Efectivamente, Anthony acababa de llegar. Dejó caer el casco de la moto, despertó a la pequeña que empezó a llorar, así que la tomé en brazos, a lo que él me dijo:
—Aguántale la cabeza, ¿no?
Le contesté que se metiera en sus asuntos, aproveché para cambiarle los pañales, la niña se volvió a adormecer, y se la di a Nicolas para que la tomara en brazos.
—Me voy, ¡hasta luego!
—Ah, muy bien.
—¿Qué? ¿Te molesta?
—Sí, me molesta. ¿Cómo quieres que me ocupe de la niña y al mismo tiempo vea a Tony?
—Pensaba que Anthony quería ver a la niña.
—¡Sí! —dijo Anthony—. ¡Genial! Ahora ya la he visto, ¿nos vamos?
Lo miré con maldad.
—Bueno, me da igual, yo me voy.
—Perfecto —dijo Nicolas, agresivo.
—Mira, ¿quieres que te prepare un biberón? —dije, empezando una esterilización en el microondas.
Puse agua en un tarro, lavé el biberón y lo coloqué en el recipiente.
—No sabes lo que haces —dijo Nicolas—. Ni siquiera estás mirando las dosis de agua del esterilizador.
—Te recuerdo que hago esterilizaciones todos los días.
—Para, lo estás haciendo mal.
—Esto es el colmo. Soy su madre y sé perfectamente lo que hay que hacer.
En esas la niña ya estaba llorando.
—Bueno, lo que tú quieres es que me quede, ¿no? Dímelo, si es eso lo que quieres.
—No, quiero que te vayas.
Cogí la chaqueta y me fui. Cuando llegué al portal, lo llamé al móvil.
—Te prohibo que me humilles delante de tus amigos.
—¿Y a ti no te parece ridículo ponerte a competir con Anthony? Estás celosa, ¡incluso de mis amigos!
—Y a ti sólo te importan tus amigos… O las niñeras.
—Eres patética.
Tras decir eso, me colgó el teléfono.
Cegada por la ira, subí las escaleras de cuatro en cuatro.

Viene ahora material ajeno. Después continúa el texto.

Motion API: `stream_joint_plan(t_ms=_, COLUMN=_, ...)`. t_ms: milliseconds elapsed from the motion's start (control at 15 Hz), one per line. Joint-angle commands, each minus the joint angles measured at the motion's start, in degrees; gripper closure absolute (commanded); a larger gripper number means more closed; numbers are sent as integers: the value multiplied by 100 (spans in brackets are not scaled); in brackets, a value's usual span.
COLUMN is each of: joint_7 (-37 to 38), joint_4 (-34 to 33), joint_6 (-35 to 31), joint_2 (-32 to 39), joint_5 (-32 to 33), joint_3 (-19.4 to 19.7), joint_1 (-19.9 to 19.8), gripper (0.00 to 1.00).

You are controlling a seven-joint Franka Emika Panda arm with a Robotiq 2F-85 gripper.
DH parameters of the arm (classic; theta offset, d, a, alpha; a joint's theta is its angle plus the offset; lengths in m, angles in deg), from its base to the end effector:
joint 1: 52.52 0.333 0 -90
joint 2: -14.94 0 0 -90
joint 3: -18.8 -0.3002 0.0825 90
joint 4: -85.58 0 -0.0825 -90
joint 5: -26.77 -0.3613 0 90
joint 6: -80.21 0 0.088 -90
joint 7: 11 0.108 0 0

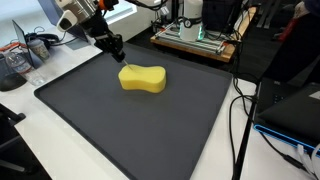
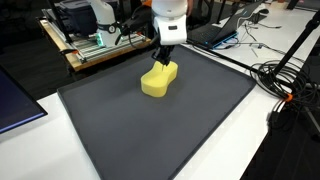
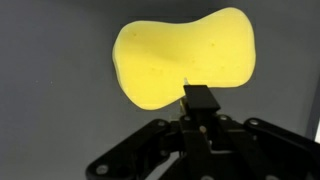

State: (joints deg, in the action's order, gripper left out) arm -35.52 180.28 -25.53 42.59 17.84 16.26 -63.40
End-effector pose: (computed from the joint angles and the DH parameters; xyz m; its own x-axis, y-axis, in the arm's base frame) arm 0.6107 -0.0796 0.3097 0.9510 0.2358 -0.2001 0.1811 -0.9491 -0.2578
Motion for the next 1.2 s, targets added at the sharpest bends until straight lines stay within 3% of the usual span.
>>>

—Vale, cancelo mi cita —dije.
—Eso es, cancélala, yo me voy.
—¡Ni hablar!
—Ven Tony, nos vamos.
—Si te vas, me llevo a la niña y no nos volveremos a ver nunca más.

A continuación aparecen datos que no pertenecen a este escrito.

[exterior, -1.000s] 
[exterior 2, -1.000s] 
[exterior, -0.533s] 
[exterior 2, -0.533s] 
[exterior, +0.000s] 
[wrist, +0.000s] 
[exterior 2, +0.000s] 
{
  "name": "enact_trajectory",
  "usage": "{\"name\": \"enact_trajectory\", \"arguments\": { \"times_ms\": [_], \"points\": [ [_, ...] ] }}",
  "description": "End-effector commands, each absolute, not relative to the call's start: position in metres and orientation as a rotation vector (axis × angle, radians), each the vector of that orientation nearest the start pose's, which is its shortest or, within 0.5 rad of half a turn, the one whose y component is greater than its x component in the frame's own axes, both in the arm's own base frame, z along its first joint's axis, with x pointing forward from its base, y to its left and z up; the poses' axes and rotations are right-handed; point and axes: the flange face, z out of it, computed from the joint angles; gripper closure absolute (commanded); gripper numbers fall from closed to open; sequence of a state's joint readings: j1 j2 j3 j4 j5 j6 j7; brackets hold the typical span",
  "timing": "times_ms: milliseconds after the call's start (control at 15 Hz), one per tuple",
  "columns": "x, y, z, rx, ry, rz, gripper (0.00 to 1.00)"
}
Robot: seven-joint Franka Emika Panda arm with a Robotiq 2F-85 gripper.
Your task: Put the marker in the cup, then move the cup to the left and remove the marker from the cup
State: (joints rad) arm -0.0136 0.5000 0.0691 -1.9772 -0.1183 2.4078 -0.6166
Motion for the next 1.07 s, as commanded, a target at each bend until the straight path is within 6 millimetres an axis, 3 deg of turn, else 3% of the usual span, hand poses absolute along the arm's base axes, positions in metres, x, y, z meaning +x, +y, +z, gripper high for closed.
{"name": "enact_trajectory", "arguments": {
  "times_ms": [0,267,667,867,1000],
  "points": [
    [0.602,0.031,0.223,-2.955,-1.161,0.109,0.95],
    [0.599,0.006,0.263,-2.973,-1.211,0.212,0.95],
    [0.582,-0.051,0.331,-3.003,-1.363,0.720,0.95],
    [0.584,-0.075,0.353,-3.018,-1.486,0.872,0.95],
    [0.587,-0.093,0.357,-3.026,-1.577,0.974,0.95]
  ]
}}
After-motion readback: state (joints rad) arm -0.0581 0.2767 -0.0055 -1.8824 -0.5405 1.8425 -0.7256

—Si la secuestras, voy a la policía y te pongo una denuncia.
—¡Eres tú el que abandona el domicilio conyugal!
Se marchó.
Abrigué a la niña, metí algunas cosas en una bolsa y me fui.
Capítulo 28
Me metí en un taxi dándole vueltas al odio que sentía y tratando de hacer balance de la situación. De doctoranda, me había convertido en ama de casa. De ama de casa, me había convertido en una “sin techo”. ¿Hasta dónde me iba a degradar?
Mi hermana me acogió, sorprendida al verme llegar con el bebé y mis cosas. Le pregunté si podía quedarme unos días en su casa. Le venía bien, pues su marido y los niños se habían ido a casa de sus suegros. Mi madre había aprovechado para venir a verla.

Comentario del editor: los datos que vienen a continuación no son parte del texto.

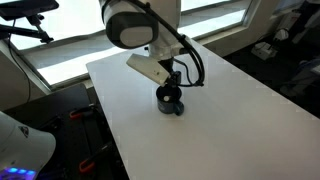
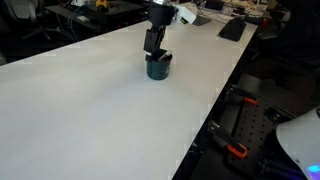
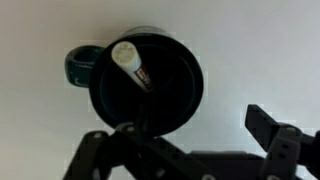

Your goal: Remove the marker from the cup

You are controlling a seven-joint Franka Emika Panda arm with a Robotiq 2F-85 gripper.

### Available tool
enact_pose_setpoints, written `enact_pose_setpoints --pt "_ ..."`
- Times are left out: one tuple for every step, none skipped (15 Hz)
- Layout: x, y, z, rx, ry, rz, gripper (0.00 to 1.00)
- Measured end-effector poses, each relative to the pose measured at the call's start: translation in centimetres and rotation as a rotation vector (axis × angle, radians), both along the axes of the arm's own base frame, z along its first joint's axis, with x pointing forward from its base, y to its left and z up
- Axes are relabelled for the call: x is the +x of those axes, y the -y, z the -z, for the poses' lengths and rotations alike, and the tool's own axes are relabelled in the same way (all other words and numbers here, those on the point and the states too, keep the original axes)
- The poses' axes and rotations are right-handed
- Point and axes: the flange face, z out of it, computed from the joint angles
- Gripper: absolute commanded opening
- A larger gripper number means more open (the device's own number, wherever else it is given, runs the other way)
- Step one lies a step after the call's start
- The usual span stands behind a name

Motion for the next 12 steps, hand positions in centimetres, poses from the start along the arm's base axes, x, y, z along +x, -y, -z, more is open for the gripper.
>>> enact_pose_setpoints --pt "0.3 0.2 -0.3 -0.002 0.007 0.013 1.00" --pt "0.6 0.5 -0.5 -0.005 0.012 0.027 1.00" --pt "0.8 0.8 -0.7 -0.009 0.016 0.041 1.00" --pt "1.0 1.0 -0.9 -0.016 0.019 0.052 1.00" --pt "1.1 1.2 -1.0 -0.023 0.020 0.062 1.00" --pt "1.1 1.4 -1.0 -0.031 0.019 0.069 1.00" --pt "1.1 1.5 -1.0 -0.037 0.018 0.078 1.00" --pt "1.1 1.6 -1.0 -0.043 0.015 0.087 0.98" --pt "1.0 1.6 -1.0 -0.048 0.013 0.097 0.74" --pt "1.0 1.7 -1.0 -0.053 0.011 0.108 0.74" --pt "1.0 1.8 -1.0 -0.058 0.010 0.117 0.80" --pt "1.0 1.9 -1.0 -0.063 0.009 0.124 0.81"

Volvía a vivir con mi madre y mi hermana, como en los viejos tiempos en que estábamos las tres sin hombres. Mi madre apareció, venía de la cocina, con el mechón rebelde, un traje de chaqueta rosa y con la mirada incisiva bajo una abundante capa de rímel, acogiéndome con toda naturalidad, nada extrañada de verme sola con la niña.
—Tu hija está demasiado apegada a ti —comentó durante la comida—. Así no va a aprender a ser independiente, y más tarde le resultará muy difícil vivir en pareja. Venga, ¡come un poco más!
Sin esperar mi aprobación me llenó el plato con tres rodajas de ternera.
—Deberías venir a pasar unos meses conmigo, me podría ocupar de ti y te ayudaría a deshacerte de tu hija.
Mi madre creía que seguía siendo su bebé. Creo que no había entendido todavía que me había hecho mayor. Los psicólogos de la infancia han demostrado que el niño de pecho no es capaz de diferenciar a la madre de él. En el caso de mi madre, ocurría exactamente lo contrario.
—¿Has encontrado ya una canguro?
—Sí… Bueno, no, no del todo.
—¡Ten cuidado! ¿No has visto ese documental americano acerca de las cámaras que filman a las niñeras mientras las madres están en el trabajo? Nada de paseos con crema de índice ciento setenta de protección solar, nada de Mozart ni lecturas de cuentos encantadores. ¡Nada de eso! El bebé acaba en el salón viendo vídeos porno en compañía de la canguro y su amante, con la tetina del biberón metida hasta las amígdalas para que no berree como única comida, mientras los otros dos se comen las zanahorias ecológicas compradas para hacerle el puré al niño. ¡Y es que el amor da hambre! Y te recuerdo que debajo de casa, he visto a canguros que se pasan el día hablando por teléfono móvil mientras a los niños les dan palizas los más mayores con la pala en los parques de arena. ¡Sin mencionar el caso de la canguro que pegó al bebé y la policía metió a los padres en la cárcel porque ella los acusó de malos tratos!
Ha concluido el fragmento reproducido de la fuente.